[WHAT YOU HAVE TO DO]:
Reproduce, without any change, the span of lines from the opening of the records below to the line containing "target: metal track", inclusive.

[RECORDS FOR THE EXERCISE]:
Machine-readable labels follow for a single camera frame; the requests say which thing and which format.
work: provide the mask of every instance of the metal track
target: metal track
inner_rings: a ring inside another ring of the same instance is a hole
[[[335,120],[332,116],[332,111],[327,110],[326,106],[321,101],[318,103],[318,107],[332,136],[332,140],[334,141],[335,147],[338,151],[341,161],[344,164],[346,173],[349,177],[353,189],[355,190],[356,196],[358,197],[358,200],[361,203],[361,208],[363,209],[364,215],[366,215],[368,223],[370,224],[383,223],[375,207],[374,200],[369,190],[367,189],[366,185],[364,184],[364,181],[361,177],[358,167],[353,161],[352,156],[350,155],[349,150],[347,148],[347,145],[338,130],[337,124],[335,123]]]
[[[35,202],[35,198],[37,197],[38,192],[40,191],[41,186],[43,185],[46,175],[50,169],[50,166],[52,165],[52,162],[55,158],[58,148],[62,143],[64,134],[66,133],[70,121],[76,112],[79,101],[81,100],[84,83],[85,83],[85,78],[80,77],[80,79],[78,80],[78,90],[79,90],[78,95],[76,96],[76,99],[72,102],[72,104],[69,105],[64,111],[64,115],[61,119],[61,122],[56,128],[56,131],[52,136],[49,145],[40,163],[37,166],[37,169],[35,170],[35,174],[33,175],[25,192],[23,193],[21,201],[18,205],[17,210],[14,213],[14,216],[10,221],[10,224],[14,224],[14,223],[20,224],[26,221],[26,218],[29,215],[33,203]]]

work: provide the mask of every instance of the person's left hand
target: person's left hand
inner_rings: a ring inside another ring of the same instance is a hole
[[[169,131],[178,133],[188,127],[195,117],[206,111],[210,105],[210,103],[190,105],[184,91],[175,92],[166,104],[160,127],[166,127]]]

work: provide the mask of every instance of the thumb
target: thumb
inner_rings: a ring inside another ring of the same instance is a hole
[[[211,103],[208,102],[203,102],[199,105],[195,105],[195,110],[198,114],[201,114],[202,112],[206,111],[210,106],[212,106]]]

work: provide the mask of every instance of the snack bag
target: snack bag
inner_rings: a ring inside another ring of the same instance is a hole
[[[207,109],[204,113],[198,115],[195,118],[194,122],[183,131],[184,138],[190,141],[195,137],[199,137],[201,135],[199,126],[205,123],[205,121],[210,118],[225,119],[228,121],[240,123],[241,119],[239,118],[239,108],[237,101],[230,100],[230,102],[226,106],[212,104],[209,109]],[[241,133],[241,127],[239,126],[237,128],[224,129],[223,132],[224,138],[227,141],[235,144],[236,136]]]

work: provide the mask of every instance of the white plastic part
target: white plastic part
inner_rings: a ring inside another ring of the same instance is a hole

[FINISHED TASK]:
Machine-readable labels follow for a single camera frame; the requests say which thing and which format.
work: provide the mask of every instance of the metal track
target: metal track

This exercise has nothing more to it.